WHAT THE TASK REQUIRES: Each line in the records below that has the word "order" should be copied.

==== DATA PROVIDED

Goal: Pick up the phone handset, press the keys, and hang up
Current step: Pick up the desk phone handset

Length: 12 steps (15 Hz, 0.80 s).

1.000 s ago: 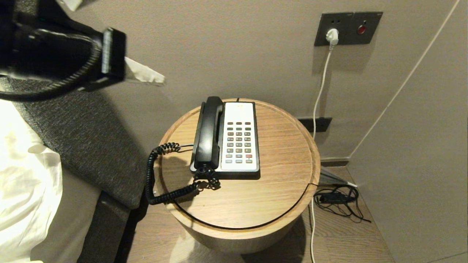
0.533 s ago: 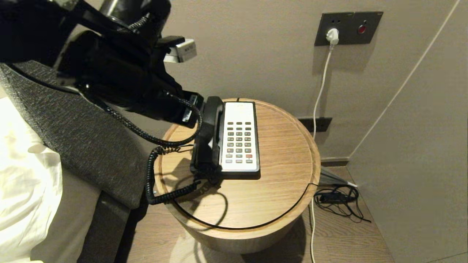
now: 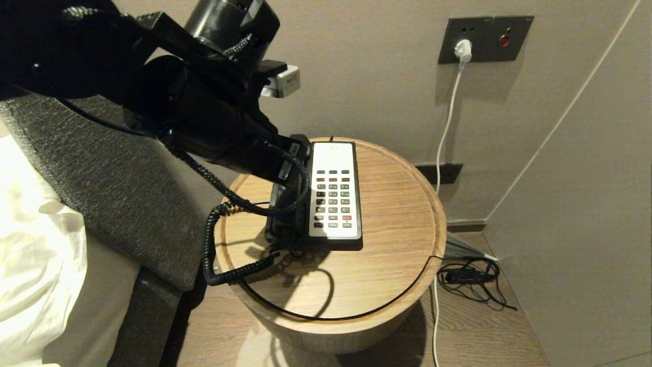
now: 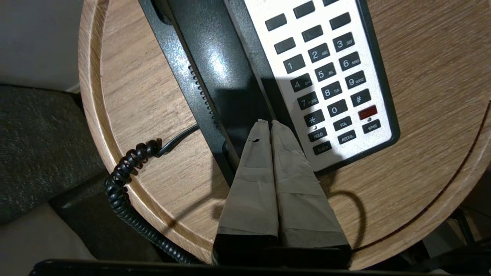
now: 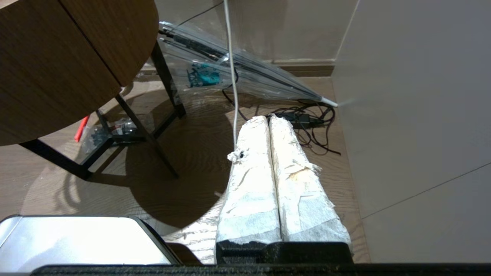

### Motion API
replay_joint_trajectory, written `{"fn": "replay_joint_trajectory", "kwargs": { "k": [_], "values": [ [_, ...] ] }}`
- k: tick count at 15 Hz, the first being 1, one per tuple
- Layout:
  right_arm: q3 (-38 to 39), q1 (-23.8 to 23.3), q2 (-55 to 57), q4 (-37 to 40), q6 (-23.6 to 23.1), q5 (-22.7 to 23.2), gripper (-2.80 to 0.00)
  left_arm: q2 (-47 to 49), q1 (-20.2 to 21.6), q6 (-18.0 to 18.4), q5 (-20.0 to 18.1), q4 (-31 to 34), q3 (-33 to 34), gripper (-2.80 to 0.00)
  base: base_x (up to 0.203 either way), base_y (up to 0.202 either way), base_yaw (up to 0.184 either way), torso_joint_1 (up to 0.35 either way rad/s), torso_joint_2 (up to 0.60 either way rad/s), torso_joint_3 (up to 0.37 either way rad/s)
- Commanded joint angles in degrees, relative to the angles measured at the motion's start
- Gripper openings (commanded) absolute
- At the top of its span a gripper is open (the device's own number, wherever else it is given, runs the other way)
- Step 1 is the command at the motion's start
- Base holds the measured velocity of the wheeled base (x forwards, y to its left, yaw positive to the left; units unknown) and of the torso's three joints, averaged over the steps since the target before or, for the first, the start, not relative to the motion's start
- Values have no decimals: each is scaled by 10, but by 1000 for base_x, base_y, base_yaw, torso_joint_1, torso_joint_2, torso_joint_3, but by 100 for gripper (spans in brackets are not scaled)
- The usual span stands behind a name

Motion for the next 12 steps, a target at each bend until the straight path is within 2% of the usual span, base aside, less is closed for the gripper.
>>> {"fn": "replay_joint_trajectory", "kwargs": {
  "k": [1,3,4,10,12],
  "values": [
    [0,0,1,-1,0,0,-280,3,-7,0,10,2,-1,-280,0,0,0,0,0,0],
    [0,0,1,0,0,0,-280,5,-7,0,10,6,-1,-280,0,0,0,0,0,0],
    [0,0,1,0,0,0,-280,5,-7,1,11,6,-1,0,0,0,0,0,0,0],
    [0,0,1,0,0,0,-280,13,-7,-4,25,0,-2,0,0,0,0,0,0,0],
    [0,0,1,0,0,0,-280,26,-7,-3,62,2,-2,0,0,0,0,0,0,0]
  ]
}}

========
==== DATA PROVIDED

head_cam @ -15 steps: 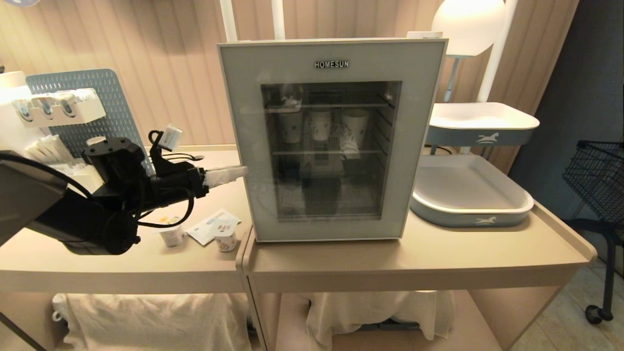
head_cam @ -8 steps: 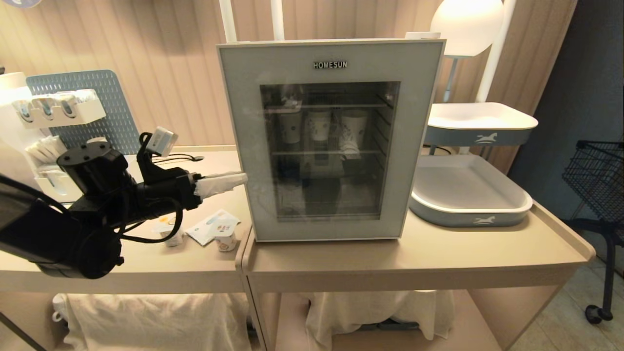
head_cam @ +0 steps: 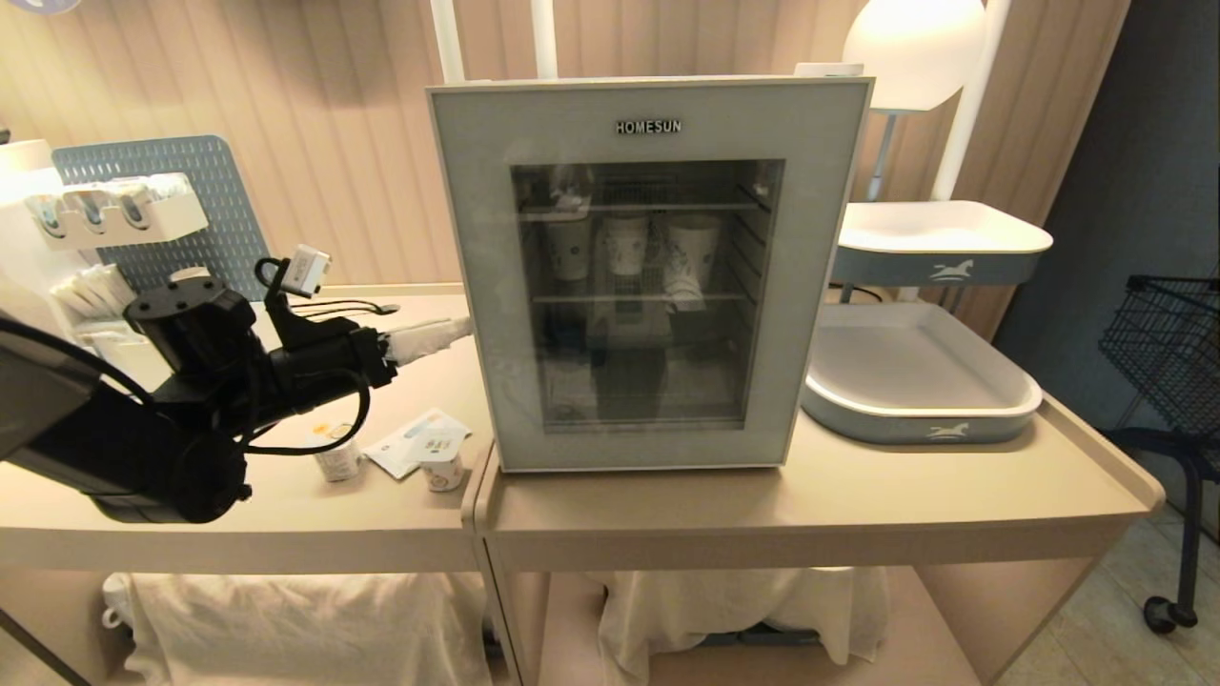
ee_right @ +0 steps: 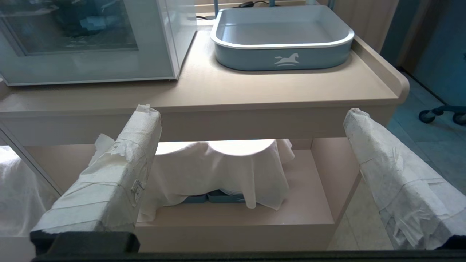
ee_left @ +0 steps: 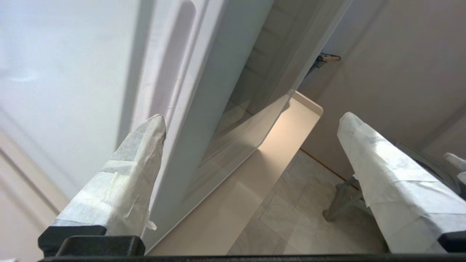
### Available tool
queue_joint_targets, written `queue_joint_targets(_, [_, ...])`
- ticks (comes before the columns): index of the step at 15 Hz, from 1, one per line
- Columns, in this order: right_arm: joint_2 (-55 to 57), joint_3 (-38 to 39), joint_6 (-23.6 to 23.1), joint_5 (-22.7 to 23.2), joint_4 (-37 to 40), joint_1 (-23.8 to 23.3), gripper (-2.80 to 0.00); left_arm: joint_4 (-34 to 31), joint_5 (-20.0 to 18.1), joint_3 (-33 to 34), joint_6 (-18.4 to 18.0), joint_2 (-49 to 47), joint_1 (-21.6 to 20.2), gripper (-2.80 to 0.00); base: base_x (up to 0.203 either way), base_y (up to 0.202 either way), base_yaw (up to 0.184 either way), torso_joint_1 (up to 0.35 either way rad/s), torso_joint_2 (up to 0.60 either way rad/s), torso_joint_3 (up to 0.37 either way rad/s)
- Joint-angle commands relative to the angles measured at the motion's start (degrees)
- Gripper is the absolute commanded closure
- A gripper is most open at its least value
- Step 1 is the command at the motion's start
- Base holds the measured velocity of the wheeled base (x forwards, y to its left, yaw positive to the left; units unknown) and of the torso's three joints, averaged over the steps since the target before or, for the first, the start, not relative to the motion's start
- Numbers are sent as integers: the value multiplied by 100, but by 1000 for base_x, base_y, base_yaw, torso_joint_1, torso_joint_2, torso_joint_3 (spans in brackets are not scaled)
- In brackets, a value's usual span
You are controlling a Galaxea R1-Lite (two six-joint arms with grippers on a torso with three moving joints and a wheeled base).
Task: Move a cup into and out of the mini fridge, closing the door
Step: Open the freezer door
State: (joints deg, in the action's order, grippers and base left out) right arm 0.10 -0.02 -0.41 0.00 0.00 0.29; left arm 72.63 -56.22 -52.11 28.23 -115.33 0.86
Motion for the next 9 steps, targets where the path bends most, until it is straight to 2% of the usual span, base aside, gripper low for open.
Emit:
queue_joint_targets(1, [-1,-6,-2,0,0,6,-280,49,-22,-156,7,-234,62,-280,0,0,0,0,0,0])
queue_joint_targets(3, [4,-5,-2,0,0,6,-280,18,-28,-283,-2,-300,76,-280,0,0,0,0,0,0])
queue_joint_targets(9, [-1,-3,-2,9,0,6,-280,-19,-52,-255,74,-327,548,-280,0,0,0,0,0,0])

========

SOLUTION:
- Columns, in this order: right_arm: joint_2 (-55 to 57), joint_3 (-38 to 39), joint_6 (-23.6 to 23.1), joint_5 (-22.7 to 23.2), joint_4 (-37 to 40), joint_1 (-23.8 to 23.3), gripper (-2.80 to 0.00); left_arm: joint_4 (-34 to 31), joint_5 (-20.0 to 18.1), joint_3 (-33 to 34), joint_6 (-18.4 to 18.0), joint_2 (-49 to 47), joint_1 (-21.6 to 20.2), gripper (-2.80 to 0.00); base: base_x (up to 0.203 either way), base_y (up to 0.202 either way), base_yaw (up to 0.184 either way), torso_joint_1 (up to 0.35 either way rad/s), torso_joint_2 (up to 0.60 either way rad/s), torso_joint_3 (up to 0.37 either way rad/s)
State: (joints deg, in the action's order, grippers and base left out) right arm 0.10 -0.02 -0.41 0.00 0.00 0.29; left arm 72.63 -56.22 -52.11 28.23 -115.33 0.86

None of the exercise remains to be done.